### Exercise brief:
Repeat the lines below exactly as written, please, from the line with "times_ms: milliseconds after" to the line with "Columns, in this", both lines included, and no others.

### Exercise data:

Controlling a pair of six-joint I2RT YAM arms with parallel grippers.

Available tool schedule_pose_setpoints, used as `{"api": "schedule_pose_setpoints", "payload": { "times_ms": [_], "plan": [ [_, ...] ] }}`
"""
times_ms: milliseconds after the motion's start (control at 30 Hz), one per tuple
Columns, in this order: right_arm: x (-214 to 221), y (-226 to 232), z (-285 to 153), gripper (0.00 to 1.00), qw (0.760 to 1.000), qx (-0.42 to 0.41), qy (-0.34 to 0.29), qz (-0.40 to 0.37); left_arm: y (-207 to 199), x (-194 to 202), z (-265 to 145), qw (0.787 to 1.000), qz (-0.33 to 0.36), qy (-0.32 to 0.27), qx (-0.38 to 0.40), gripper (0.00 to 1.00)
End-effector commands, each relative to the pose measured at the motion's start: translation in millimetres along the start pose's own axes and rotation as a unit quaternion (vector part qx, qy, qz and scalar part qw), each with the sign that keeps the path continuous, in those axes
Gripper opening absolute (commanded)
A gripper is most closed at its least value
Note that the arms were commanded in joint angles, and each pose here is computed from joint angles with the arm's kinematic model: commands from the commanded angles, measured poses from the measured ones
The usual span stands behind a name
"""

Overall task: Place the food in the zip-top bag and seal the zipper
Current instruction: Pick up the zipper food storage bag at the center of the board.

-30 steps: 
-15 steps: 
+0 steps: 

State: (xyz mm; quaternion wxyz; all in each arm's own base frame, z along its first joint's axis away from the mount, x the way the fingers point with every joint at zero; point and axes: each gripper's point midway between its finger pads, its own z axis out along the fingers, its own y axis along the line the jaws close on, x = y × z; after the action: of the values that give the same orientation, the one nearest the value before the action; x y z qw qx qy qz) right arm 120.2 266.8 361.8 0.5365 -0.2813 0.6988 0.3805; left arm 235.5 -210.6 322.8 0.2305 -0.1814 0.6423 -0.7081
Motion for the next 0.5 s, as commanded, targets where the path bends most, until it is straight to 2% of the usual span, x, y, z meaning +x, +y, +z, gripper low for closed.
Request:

### Solution for this task:
times_ms: milliseconds after the motion's start (control at 30 Hz), one per tuple
Columns, in this order: right_arm: x (-214 to 221), y (-226 to 232), z (-285 to 153), gripper (0.00 to 1.00), qw (0.760 to 1.000), qx (-0.42 to 0.41), qy (-0.34 to 0.29), qz (-0.40 to 0.37); left_arm: y (-207 to 199), x (-194 to 202), z (-265 to 145), qw (0.787 to 1.000), qz (-0.33 to 0.36), qy (-0.32 to 0.27), qx (-0.38 to 0.40), gripper (0.00 to 1.00)

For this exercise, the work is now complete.